Looking for my place on assembly lines…
—Beck, “Hell Yes”


Think back to your first memories of Beck. Remember what he was like back in 1994? A floppy haired bohemian playing a leaf blower on stage. Rapping on MTV about being a loser, minutes after getting your attention with a single called “MTV Makes Me Want to Smoke Crack”. See Beck on MTV’s 120 Minutes with guest host Thurston Moore, giving nonsensical answers to every question during the interview, and then jamming with Moore and Mike D., using a mini-tape player and making bizarre sounds. Hear Beck singing about Satan giving him a taco. Think of him doing an old-fashioned folk-blues song one minute, sloppily rhyming over fuzzy hip-hop beats the next. Remember him stumbling his way into stardom, seeming like his whole career consisted of stumbling from one whim to the next, rolling along like a free-wheeling prankster.


That Beck is no more. Somewhere between 1999 and 2002 something changed. A biographer might say that heartbreak was the cause. A sociologist might try to pin it on 9/11 and the country’s declining optimism in its wake. Whatever the reason, 2002’s somber Sea Change album made it clear that Beck was no longer in the mood for jokes. Though he had polished his music here and there, it was the first time that he seemed so earnest, so unplayful. 1996’s Odelay offered a more cohesive, modernized version of the hip-hop flavored sound that made Beck a household name, but it was still eclectic and goofy. It was still fun. Midnite Vultures, Beck’s “Prince album”, was goofy and fun to the extreme. Three years later, on Sea Change, Beck sounded neither goofy nor fun.

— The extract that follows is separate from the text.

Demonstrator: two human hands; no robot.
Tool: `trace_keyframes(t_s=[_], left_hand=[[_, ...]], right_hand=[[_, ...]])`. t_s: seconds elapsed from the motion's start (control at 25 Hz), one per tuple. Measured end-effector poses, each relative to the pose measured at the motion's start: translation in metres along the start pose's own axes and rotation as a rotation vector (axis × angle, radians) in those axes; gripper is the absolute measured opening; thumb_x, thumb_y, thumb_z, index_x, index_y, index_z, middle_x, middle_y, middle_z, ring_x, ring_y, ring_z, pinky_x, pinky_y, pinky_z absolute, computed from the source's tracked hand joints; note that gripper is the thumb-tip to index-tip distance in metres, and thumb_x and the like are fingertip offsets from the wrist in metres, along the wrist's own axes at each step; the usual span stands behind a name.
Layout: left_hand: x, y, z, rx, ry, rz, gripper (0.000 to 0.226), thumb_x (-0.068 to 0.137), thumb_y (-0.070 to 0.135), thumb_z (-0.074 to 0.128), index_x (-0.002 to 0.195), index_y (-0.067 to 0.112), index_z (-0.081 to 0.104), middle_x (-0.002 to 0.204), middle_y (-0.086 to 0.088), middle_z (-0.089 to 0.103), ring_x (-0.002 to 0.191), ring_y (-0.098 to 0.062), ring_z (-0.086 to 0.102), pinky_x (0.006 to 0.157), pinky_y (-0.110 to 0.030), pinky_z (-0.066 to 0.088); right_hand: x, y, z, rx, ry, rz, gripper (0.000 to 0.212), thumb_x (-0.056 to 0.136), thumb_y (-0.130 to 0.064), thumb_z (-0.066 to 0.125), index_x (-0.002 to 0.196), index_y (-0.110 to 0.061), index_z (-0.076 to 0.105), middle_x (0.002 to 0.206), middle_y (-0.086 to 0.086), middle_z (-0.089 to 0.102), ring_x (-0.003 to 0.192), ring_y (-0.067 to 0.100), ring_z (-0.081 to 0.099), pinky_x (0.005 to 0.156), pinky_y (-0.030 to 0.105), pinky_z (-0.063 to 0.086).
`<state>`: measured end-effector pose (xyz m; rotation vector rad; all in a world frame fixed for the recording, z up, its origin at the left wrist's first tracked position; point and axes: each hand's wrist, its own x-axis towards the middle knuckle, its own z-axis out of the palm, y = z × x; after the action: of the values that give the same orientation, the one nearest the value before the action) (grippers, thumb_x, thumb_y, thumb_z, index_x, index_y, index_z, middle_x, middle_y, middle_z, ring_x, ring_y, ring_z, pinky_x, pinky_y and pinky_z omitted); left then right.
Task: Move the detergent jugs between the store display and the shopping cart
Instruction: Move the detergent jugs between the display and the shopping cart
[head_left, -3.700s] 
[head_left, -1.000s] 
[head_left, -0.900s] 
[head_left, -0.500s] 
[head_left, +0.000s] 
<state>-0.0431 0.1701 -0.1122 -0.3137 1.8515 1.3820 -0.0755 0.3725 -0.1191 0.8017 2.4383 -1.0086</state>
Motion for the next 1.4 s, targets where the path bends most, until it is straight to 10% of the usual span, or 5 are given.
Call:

He was singing intently about feeling adrift, hurt and confused, to moody, rainy-day music.


Guero is ostensibly Beck’s return to fun. For it he reteamed with the Dust Brothers, who he worked with on Odelay. The album’s opening track “E-Pro” begins with a loud guitar riff and funky drums which echo the feeling of a 1994 Beck song like “Soul Suckin’ Jerk” or “Beercan”, and uses a sample from a Beastie Boys song. The next track “Que Onda Guero” has a self-mocking Spanish chorus, a familiar-sounding hip-hop beat, and Beck rapping more straightforwardly than he has in a while. A cynic might accuse him of stepping backwards in time, of trying to get back to where he was when Odelay was on the Billboard charts. And the music of both songs give the impression that the tactic might work; they feel like his old hits made fresh again, given new energy and style.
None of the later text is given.